Army Chief of Staff Gen. Raymond Odierno testifies May 6 at the Senate Armed Services Committee on Capitol Hill. (Mandel Ngan / Getty Images)
WASHINGTON — The Army wants no part of it and the top leadership of the Army Guard and Reserve remain split, but powerful factions in Congress are moving to set up an independent commission that would examine the sweeping force structure changes the active duty Army says are necessary.
On May 6, Sens. Patrick Leahy D-Vt., and Lindsey Graham R-S.C., co-chairs of the Senate National Guard Caucus, led a bipartisan group of 19 senators in introducing the National Commission on the Future of the Army Act, which would establish just such an independent panel.
At the same time, Rep. Joe Wilson R-S.C., is expected to introduce an amendment to the fiscal 2015 defense budget that would require the Government Accountability Office to study Army force structure and report back to Congress by March 2015.
Wilson’s proposal would also hold end-strength reductions to 490,000 for the active duty and 350,000 for the Guard while blocking the Army from taking the Guard’s Apache attack helicopters and absorbing them into the active force, as the Army has proposed.
Under current Army planning, the current force of about 520,000 would be reduced to 490,000 by the end of 2015, followed by a further reduction to about 450,000 by 2017. The National Guard would also be reduced from 350,000 to 335,000 soldiers by 2017.
In a statement, Leahy said that current Army plans put the service “on a path to major, irreversible changes” that would be difficult to rebuild quickly in case of a national emergency.
“So as the Congress considers how best to approach the structure of our Army in order to retain the capability of the total Army, it is essential we remain unbiased by requesting an independent review,” he said.
Graham added that the Army’s plan would “fundamentally alter what it means for the National Guard to be a combat reserve of the Army, and they would render the nation’s operational reserve insufficient in its ability to retain gains in experience and readiness the Reserve has achieved over a decade of deployment.”
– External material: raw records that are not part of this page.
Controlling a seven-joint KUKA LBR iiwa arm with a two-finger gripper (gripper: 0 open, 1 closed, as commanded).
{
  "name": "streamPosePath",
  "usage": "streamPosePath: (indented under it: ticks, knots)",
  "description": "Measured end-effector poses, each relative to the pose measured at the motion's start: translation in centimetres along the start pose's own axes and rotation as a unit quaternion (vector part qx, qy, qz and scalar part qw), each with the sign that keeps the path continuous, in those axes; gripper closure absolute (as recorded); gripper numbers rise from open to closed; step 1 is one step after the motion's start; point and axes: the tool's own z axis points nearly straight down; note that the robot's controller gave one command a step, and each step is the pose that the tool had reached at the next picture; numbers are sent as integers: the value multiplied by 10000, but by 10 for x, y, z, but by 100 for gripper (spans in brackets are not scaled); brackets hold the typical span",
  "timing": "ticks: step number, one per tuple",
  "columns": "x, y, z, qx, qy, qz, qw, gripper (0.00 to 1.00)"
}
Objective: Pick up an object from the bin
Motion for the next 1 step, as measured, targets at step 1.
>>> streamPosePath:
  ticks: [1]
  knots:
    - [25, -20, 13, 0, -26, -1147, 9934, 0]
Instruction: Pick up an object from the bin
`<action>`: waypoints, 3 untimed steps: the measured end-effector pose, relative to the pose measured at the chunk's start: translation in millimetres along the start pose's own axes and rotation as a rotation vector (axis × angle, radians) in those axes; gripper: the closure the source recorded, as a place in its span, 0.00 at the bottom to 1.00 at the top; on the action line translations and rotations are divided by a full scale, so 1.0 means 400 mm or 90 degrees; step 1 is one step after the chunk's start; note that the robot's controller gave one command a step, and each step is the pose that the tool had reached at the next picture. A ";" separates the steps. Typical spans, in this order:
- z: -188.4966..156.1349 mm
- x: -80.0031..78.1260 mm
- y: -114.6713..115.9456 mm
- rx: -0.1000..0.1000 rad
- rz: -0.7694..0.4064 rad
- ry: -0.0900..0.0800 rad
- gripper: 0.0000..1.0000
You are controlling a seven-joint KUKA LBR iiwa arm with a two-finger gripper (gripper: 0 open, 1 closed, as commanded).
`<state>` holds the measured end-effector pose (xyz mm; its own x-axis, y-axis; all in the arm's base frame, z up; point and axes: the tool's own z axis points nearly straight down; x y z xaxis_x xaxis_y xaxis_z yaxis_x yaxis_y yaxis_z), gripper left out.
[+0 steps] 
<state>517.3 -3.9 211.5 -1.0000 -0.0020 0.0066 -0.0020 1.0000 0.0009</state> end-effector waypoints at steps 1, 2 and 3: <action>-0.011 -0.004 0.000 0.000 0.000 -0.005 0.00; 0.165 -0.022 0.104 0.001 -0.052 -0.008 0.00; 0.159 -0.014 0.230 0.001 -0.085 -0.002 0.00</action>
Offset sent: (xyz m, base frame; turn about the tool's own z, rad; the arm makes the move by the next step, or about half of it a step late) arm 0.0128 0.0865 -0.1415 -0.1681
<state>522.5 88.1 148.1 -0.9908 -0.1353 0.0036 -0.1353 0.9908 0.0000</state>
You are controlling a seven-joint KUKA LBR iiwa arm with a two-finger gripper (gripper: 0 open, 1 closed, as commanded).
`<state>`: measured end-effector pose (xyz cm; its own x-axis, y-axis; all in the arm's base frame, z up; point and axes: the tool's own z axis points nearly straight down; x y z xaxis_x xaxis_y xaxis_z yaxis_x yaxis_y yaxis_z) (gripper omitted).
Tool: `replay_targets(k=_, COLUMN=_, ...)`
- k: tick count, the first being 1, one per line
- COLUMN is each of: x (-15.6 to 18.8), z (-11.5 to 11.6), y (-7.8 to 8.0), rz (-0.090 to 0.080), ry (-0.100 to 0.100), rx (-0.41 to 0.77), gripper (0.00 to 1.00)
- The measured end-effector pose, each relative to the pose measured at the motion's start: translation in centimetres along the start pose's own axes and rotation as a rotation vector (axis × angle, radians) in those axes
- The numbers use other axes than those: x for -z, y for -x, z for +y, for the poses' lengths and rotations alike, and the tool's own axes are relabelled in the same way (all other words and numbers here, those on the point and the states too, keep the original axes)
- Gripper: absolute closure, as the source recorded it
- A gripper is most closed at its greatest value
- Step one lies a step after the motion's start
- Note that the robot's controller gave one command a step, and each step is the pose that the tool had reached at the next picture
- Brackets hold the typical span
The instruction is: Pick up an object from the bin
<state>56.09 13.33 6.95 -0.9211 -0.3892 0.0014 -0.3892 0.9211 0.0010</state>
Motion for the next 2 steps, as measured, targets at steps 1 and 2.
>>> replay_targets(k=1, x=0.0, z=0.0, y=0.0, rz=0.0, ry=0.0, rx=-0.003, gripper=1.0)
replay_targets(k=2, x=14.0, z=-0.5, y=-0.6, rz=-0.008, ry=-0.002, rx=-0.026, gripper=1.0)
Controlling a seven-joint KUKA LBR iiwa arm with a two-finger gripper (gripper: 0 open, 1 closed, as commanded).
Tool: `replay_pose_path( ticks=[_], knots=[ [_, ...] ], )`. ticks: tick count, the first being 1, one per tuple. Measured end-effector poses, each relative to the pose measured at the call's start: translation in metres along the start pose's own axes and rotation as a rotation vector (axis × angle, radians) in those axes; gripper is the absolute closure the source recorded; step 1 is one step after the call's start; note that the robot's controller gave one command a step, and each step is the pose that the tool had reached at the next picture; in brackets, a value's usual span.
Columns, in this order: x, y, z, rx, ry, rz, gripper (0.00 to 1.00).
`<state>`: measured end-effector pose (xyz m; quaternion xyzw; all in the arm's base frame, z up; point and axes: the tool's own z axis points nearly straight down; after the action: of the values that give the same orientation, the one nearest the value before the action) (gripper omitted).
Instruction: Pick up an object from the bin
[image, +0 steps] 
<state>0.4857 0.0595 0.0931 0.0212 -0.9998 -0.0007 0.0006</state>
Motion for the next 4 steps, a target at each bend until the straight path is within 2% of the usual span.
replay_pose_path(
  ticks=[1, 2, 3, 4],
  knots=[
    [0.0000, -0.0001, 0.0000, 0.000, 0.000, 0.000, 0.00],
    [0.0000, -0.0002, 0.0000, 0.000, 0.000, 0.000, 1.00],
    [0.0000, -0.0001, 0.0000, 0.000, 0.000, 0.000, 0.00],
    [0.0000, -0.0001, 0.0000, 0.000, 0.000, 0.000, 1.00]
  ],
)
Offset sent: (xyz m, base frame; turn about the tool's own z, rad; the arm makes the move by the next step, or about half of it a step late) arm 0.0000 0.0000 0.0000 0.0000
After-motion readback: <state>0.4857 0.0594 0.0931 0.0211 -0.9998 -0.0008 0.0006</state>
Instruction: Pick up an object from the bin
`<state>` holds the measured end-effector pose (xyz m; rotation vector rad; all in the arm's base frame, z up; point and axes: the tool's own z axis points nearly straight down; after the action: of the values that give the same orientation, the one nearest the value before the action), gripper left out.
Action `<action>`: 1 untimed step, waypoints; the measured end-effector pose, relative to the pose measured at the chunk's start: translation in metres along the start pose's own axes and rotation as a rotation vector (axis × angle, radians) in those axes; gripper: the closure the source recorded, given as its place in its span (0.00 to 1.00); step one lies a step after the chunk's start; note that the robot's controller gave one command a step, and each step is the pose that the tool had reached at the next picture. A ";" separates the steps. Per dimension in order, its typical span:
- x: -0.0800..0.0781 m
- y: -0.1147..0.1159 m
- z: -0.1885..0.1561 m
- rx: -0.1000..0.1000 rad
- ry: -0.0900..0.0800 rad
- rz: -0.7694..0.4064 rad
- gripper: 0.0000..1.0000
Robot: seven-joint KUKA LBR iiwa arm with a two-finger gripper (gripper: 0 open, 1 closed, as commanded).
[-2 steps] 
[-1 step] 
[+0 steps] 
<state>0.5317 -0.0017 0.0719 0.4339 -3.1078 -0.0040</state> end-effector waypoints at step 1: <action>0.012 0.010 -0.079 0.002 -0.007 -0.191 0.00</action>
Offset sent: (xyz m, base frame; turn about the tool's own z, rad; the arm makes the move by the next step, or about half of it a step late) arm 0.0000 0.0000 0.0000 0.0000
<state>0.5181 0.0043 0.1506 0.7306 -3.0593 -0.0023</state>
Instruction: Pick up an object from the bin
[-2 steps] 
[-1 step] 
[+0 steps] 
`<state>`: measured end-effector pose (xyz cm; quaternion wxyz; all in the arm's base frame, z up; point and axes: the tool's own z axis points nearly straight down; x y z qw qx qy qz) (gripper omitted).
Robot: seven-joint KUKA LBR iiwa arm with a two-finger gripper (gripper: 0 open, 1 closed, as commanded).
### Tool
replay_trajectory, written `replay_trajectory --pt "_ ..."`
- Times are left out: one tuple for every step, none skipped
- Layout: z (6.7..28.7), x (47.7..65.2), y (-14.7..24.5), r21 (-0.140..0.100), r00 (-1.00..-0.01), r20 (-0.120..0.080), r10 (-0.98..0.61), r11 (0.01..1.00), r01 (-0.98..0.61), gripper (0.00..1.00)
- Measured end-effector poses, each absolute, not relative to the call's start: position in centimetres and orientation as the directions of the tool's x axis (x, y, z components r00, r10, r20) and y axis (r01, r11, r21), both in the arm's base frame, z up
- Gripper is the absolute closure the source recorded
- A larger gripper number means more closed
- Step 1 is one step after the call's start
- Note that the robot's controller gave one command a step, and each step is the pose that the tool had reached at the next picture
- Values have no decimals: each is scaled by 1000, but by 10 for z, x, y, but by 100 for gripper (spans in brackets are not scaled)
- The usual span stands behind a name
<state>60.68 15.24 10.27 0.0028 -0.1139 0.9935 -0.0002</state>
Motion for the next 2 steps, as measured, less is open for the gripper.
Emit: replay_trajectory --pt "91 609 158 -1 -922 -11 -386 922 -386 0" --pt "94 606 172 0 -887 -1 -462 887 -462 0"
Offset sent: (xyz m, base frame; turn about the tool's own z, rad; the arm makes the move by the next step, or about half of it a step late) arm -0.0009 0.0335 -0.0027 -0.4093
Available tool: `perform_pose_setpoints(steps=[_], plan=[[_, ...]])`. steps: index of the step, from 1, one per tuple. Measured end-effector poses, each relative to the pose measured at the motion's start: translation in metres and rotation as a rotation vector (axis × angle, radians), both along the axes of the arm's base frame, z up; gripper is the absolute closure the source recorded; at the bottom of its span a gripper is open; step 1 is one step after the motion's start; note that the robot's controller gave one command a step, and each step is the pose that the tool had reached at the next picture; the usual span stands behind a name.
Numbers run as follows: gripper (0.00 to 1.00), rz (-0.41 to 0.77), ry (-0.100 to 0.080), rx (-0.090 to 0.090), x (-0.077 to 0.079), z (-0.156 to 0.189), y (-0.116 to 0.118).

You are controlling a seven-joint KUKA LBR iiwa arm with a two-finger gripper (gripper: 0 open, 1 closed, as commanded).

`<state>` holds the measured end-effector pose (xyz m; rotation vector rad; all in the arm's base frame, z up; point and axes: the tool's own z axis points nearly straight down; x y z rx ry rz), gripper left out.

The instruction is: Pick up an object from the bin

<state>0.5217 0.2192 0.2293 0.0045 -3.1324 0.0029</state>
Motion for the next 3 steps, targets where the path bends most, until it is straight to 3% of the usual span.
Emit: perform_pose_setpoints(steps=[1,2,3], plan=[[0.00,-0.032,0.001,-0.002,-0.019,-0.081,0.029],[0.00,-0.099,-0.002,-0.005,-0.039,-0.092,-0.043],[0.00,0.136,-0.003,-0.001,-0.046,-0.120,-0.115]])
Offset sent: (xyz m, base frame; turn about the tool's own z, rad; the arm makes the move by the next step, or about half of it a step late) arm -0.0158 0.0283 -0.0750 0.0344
The Senate Armed Services Committee is drafting its own version of the White House’s fiscal 2015 defense bill, which it will debate on May 21.
The National Guard Association (NGAUS) today came out strongly in support of the measure, with the organization’s president, retired Maj. Gen. Gus Hargett saying that “such a look would give the Army National Guard the fair hearing it didn’t get in the Pentagon.”
In testimony before the Senate Armed Services Committee on April 8, Gen. Frank Grass, chief of the National Guard Bureau, said, “who would not want an independent look?” at the Army’s proposals. “This committee is going to have to help us through this. I would think you’d want an independent look, as well.”
Lt. Gen. Jeffrey Talley, chief of the Army Reserve, broke with Grass however, saying, “it’s not clear to me why we need an Army commission” to study the cuts that the Army has already studied.
Gen. Ray Odierno, the Army chief of staff, disagreed strongly with Grass and members of Congress who oppose the sweeping force structure changes. “We believe that such a commission is unnecessary,” he told the panel.
“No one is fully satisfied with the final outcome, including myself,” he continued. “However, the reality is the funding in the future will not allow us to have everything we may want. These cuts will still occur, even if we delay our decisions or fail to address the issue as the total Army. The results will be hollowing out of our Army. Our soldiers will be less prepared and this will cost more lives in the next conflict.”
He estimated that if the end strength and helicopter cuts were held up, the Army would be on the hook for an extra $1 billion a year in costs.